== Segment start ==
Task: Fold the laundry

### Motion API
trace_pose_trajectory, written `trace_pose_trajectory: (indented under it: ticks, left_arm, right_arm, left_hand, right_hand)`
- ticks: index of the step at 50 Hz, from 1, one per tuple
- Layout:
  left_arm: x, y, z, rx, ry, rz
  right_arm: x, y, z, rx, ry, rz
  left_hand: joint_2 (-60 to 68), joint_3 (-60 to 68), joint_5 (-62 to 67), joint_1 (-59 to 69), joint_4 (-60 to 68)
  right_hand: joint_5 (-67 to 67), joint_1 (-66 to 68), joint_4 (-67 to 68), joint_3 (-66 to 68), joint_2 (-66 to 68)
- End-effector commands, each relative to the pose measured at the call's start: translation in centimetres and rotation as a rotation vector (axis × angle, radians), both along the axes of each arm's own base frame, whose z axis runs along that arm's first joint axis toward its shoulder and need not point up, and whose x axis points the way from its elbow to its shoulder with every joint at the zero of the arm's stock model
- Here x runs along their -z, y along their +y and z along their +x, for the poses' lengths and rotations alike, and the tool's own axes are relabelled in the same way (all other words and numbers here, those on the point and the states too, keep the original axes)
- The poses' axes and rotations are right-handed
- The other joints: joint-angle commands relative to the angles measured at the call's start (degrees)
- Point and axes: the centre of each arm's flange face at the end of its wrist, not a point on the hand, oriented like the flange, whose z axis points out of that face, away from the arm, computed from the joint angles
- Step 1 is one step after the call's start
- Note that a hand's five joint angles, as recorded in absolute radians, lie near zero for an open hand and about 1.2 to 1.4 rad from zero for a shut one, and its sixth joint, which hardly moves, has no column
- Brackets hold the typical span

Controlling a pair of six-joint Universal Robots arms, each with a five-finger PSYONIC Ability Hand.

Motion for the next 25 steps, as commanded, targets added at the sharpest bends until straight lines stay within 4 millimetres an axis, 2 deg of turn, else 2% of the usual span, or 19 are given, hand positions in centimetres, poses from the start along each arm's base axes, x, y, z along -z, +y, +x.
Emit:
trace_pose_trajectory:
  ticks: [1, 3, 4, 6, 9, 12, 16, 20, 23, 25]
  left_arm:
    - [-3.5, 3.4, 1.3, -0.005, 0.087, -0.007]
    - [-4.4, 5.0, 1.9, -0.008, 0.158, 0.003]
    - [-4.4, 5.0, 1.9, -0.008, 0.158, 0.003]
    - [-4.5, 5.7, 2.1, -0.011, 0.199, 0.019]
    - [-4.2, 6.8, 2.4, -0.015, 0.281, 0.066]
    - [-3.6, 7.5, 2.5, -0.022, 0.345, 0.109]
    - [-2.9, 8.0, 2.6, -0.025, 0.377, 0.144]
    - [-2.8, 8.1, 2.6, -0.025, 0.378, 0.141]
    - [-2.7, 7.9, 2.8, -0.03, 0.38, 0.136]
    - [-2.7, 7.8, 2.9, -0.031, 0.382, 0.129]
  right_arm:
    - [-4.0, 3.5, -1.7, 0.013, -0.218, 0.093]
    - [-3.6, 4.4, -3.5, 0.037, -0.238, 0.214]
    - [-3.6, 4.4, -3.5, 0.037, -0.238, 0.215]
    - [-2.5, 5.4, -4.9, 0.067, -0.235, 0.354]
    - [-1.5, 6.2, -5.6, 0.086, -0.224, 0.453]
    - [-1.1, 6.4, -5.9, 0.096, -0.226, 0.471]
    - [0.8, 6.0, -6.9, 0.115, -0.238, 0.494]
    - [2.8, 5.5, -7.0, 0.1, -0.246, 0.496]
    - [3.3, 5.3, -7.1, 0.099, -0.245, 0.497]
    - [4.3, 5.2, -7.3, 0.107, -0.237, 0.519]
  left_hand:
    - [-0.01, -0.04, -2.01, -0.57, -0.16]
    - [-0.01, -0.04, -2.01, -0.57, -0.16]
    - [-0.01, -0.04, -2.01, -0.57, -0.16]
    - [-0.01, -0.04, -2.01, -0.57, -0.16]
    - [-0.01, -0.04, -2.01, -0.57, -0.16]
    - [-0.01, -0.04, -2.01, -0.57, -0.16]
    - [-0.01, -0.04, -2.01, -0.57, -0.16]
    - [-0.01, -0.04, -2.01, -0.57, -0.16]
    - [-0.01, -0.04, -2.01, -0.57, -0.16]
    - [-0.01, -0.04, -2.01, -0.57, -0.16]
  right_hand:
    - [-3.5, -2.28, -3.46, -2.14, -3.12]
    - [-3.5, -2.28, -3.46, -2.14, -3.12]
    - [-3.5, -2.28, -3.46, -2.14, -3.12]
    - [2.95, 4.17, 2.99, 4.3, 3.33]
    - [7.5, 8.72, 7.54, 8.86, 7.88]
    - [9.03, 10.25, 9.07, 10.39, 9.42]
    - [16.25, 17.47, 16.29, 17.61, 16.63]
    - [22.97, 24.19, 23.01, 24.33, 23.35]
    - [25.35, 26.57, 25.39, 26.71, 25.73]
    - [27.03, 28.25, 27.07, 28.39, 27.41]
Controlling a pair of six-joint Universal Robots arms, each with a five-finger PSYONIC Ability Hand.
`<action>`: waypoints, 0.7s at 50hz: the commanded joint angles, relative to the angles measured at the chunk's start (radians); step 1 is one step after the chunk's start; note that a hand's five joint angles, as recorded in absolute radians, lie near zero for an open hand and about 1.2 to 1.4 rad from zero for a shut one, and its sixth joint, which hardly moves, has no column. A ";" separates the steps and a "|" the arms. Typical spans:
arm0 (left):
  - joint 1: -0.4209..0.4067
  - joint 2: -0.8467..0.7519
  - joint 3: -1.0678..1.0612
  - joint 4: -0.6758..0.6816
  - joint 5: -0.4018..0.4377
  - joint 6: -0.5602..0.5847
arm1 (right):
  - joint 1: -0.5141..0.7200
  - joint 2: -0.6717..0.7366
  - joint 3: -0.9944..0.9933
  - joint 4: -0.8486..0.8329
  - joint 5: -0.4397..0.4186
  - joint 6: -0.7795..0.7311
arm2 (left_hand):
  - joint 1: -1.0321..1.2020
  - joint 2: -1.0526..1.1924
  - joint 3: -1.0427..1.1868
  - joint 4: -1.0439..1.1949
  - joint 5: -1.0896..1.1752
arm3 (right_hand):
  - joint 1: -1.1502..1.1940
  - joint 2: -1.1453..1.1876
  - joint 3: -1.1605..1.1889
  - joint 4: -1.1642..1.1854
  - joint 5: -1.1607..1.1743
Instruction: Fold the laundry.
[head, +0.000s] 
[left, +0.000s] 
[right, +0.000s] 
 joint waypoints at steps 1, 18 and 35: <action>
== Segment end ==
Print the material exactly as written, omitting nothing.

• Answer
Task: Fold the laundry

### Motion API
trace_pose_trajectory, written `trace_pose_trajectory: (indented under it: ticks, left_arm, right_arm, left_hand, right_hand)`
- ticks: index of the step at 50 Hz, from 1, one per tuple
- Layout:
  left_arm: x, y, z, rx, ry, rz
  right_arm: x, y, z, rx, ry, rz
  left_hand: joint_2 (-60 to 68), joint_3 (-60 to 68), joint_5 (-62 to 67), joint_1 (-59 to 69), joint_4 (-60 to 68)
  right_hand: joint_5 (-67 to 67), joint_1 (-66 to 68), joint_4 (-67 to 68), joint_3 (-66 to 68), joint_2 (-66 to 68)
- End-effector commands, each relative to the pose measured at the call's start: translation in centimetres and rotation as a rotation vector (axis × angle, radians), both along the axes of each arm's own base frame, whose z axis runs along that arm's first joint axis toward its shoulder and need not point up, and whose x axis points the way from its elbow to its shoulder with every joint at the zero of the arm's stock model
- Here x runs along their -z, y along their +y and z along their +x, for the poses' lengths and rotations alike, and the tool's own axes are relabelled in the same way (all other words and numbers here, those on the point and the states too, keep the original axes)
- The poses' axes and rotations are right-handed
- The other joints: joint-angle commands relative to the angles measured at the call's start (degrees)
- Point and axes: the centre of each arm's flange face at the end of its wrist, not a point on the hand, oriented like the flange, whose z axis points out of that face, away from the arm, computed from the joint angles
- Step 1 is one step after the call's start
- Note that a hand's five joint angles, as recorded in absolute radians, lie near zero for an open hand and about 1.2 to 1.4 rad from zero for a shut one, and its sixth joint, which hardly moves, has no column
- Brackets hold the typical span

Controlling a pair of six-joint Universal Robots arms, each with a five-finger PSYONIC Ability Hand.

Motion for the next 25 steps, as commanded, targets added at the sharpest bends until straight lines stay within 4 millimetres an axis, 2 deg of turn, else 2% of the usual span, or 19 are given, hand positions in centimetres, poses from the start along each arm's base axes, x, y, z along -z, +y, +x.
Emit:
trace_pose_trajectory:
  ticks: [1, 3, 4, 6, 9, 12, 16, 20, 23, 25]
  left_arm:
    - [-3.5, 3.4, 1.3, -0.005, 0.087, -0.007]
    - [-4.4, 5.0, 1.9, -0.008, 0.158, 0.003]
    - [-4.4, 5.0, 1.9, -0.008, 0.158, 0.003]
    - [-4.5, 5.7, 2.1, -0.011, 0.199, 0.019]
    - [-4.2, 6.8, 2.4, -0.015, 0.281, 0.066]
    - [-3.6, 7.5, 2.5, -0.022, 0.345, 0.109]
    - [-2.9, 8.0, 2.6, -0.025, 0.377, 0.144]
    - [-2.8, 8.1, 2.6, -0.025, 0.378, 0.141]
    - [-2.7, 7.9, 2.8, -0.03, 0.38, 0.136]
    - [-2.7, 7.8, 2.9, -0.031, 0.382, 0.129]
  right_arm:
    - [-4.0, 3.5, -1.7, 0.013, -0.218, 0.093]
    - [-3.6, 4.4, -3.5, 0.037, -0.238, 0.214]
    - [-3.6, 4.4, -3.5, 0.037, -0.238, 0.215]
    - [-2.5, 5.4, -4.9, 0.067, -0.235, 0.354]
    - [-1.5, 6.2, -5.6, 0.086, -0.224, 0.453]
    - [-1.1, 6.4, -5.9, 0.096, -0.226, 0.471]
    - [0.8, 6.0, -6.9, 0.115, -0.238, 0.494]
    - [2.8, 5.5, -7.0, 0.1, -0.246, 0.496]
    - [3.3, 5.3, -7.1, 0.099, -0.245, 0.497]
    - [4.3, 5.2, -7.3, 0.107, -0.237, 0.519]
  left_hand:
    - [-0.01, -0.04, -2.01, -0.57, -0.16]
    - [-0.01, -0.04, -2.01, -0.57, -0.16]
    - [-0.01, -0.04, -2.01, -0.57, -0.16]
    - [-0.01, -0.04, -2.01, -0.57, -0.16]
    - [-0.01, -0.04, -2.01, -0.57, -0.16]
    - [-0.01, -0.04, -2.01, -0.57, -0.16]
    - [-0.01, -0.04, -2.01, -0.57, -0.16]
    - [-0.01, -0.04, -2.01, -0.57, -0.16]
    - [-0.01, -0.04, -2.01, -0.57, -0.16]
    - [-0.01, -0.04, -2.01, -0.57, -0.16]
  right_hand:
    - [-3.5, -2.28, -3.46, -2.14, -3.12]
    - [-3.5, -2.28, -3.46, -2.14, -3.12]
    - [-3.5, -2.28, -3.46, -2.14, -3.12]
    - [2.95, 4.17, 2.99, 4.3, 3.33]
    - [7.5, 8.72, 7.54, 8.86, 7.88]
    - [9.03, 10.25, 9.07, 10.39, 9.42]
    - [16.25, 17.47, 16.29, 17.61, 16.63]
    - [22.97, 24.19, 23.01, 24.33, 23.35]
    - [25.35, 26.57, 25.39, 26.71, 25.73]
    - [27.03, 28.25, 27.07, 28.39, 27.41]
Controlling a pair of six-joint Universal Robots arms, each with a five-finger PSYONIC Ability Hand.
`<action>`: waypoints, 0.7s at 50hz: the commanded joint angles, relative to the angles measured at the chunk's start (radians); step 1 is one step after the chunk's start; note that a hand's five joint angles, as recorded in absolute radians, lie near zero for an open hand and about 1.2 to 1.4 rad from zero for a shut one, and its sixth joint, which hardly moves, has no column. A ";" separates the steps and a "|" the arms. Typical spans:
arm0 (left):
  - joint 1: -0.4209..0.4067
  - joint 2: -0.8467..0.7519
  - joint 3: -1.0678..1.0612
  - joint 4: -0.6758..0.6816
  - joint 5: -0.4018..0.4377
  - joint 6: -0.5602..0.5847
arm1 (right):
  - joint 1: -0.5141..0.7200
  - joint 2: -0.6717..0.7366
  - joint 3: -0.9944..0.9933
  - joint 4: -0.8486..0.8329
  - joint 5: -0.4397..0.4186
  - joint 6: -0.7795..0.7311
arm2 (left_hand):
  - joint 1: -1.0321..1.2020
  - joint 2: -1.0526..1.1924
  - joint 3: -1.0427..1.1868
  - joint 4: -1.0439..1.1949
  - joint 5: -1.0896..1.1752
arm3 (right_hand):
  - joint 1: -1.1502..1.1940
  - joint 2: -1.1453..1.1876
  - joint 3: -1.1605..1.1889
  - joint 4: -1.1642..1.1854
  - joint 5: -1.1607..1.1743
Instruction: Fold the laundry.
[head, +0.000s] 
[left, +0.000s] 
[right, +0.000s] 
 joint waypoints at steps 1, 18 and 35: <action>

No further output is needed here.